It is combined with increased stiffness long bolts and a revised oil rail. Overall this design reduces the pressure the head surface sees and does therefore not rely on the high hardness to maintain a seal.
Overall there is very little public knowledge on how to build a reliable 250 to 300HP FI Rover K.
We are getting closer, but we are still not 100% there.
Turbotechnics failed a decade ago with their 260HP supercharged VHPD versions despite major efforts.
This is why most folks just convert to Audi 1.8l, Audi 2l, Duratec or Honda K20A2 engines if they want to much go beyond 200HP. These engines, especially the Honda and there Audi offer proven paths for 250 to 350HP without to much fuzz.
Past 350HP they need additional work. Thing is that 350HP in a S1 Elise makes a friggin fast car.
We talk about 500HP per ton here in a short wheelbase mid engined RWD car without any electronic aids. You won't need anymore. Still folks have build 500HP+ monster Elises or Exiges weighting 800kg. It starts getting scary and not that enjoyable at some point.
I personally have installed a electric water pump system in line with the mechanical pump to maintain reasonable coolant flow at low rpm and idle. Remember, this is a mid engine installation with a radiator at the front. Coolant flow almost comes to halt at idle indicated by rising coolant temperatures and with the fan runing cold water exiting the radiator.
With a EWP this is much improved. This phenomenon is only ever critical at low revs or idle after a sustained high load.
Now, why do I not have 1mm squish? Very easy. I would need a custom piston with a crown that protrudes the liner as the head gasket itself is 1.5mm thick. I thought the latest piston as used in my and Stuballs engine would offer that solution as a COTS product. I does not. Now I also know that.
The next step would be indeed yet an other custom piston. I am currently not bothered with this as it works OK as is. Shall I need new pistons I would be more than interested in a proper design that takes advantage of the squish pads on the head. I am fully with you on that. But again, if you dig a little deeper into the Rover K, you'll find that this is not trivial to do either due to the rod length. Now you can use shorter rods, but then the rod to stroke ratio gets even worse than it already is.
Next issue is that Cr get rather high should that squish be used to its full extend. You canot take out much more material from the chamber. The usual solution is a deeper dish. Again, we have a problem with the deck height and rod length.
Ok, now extend the block and use longer rods. VGKracing is currently trying this. Maybe it works, maybe it has other issues.
You may now get a first idea why things are as these are.
Knock usually starts at and near the edges of a combustion chamber.
Yes, WI can fail. I had issues, but I also employ three fail safety features.
What happens if it stops properly working under full boost. I have tried it. I get misfires and my knock control system pulls 10 degrees of timing. Fueling stays Ok as I run closed loop and fuel is automatically added to maintain the AFR. Misfires lead to more fuel being added than necessary. Not a bad thing in this moment.

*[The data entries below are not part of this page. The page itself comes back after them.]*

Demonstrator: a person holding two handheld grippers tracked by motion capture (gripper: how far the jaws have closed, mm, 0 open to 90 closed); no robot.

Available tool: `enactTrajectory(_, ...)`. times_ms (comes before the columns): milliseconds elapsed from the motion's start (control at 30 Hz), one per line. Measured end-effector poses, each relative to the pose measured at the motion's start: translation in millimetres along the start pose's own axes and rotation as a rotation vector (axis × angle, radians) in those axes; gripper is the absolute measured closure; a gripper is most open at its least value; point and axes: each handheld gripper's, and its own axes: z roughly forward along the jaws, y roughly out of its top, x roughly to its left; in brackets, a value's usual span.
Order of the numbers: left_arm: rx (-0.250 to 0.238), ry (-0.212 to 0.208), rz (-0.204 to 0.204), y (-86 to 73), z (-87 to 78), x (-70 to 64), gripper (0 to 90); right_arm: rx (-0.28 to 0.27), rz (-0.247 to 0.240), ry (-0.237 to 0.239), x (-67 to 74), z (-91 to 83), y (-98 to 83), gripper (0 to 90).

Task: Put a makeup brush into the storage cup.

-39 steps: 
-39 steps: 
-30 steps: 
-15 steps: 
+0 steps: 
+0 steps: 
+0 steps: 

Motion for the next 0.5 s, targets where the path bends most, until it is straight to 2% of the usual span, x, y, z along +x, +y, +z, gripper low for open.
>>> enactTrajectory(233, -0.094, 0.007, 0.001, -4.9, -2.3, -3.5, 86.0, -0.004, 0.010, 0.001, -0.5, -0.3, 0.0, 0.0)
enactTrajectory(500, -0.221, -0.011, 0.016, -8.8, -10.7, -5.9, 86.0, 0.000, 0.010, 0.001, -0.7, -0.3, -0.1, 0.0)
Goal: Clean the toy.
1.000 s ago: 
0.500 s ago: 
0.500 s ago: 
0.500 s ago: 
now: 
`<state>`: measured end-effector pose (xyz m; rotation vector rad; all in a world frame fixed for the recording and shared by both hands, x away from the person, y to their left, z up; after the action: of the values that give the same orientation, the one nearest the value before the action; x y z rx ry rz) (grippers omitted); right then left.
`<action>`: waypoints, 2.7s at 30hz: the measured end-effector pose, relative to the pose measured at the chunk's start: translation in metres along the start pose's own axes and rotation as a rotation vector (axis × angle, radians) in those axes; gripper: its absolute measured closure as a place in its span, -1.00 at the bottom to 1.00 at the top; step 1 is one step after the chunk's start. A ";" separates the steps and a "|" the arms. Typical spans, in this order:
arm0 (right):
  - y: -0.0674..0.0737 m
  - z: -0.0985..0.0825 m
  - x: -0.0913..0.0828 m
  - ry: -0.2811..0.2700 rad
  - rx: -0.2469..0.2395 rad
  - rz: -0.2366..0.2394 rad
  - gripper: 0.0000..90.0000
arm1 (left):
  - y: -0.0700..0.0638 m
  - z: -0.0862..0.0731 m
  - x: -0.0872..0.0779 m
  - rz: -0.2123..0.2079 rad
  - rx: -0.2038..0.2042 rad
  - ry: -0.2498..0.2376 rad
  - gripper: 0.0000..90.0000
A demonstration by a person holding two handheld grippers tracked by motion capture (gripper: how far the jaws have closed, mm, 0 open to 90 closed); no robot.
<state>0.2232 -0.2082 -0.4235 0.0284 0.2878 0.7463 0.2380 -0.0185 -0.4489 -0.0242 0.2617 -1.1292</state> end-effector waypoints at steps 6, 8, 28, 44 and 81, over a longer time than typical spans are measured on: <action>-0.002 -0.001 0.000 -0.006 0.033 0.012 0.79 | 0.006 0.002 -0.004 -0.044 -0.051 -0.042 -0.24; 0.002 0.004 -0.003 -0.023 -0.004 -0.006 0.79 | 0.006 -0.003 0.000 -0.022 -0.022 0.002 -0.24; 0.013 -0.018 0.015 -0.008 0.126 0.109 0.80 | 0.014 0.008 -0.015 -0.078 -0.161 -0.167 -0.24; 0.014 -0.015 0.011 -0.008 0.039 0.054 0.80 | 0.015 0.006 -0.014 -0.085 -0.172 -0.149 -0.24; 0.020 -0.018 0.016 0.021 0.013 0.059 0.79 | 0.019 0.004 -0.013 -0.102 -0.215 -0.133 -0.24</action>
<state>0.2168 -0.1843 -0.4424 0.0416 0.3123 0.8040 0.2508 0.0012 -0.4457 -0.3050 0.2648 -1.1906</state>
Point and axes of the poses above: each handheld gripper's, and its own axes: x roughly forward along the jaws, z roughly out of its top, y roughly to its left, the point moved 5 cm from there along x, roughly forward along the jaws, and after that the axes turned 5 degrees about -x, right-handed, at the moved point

Nothing brakes. :-). Would I install a system with significant flow in a customer car (I don't do anything commercially)? Probalby no unless they really take care about the system and know what to do if there are issues. If they just press on and later tell me:" Yeah, there were a few misfires etc, but I really needed to maintain top speed on the autobahn for a little longer and then came the flames from under the hood....". WI is not idiot proof.
Additionally, shall the WI rail pressure drop, I use a pulse width modulated injection valve fed by a pressured line, the ECU automatically switches to a non-WI map. No big deal either.
Is the shim causing problems at that edge? Maybe. We'll find out shall the time come to pull the head and take it off.
Maybe this fall. Was it a good idea. On one side yes, on an other, no. That is experimentation.
Let's focus again on Stuballs engine here. I'll benefit from that, too.
I can only dance with the girls I have. If that ideal piston does not exist, I am more or less out of options. This partcular piston came pretty close. The Accralite low compression piston in combination with shorter rods is the only really other forged COTS option.
If it would have been easy, I would have done it. And afterwards everybody is smarter.
BTW, what does that teach granny sucking eggs thing mean?
Edited by Ive on Tuesday 26th April 11:47
http://www.pistonheads.com/gassing/topic.asp?h=0&a...
Relevant? Worth thinking about, not my area of expertise, but you never know it might help long term
Relevant? Worth thinking about, not my area of expertise, but you never know it might help long term
Engine back out
And pistons removed for a closer look.
No signs of det damage anywhere else on the piston (and there also was nothing on the head or valves) Other than where that front edge had melted off. You can see where the inlet side has started to fail and crack.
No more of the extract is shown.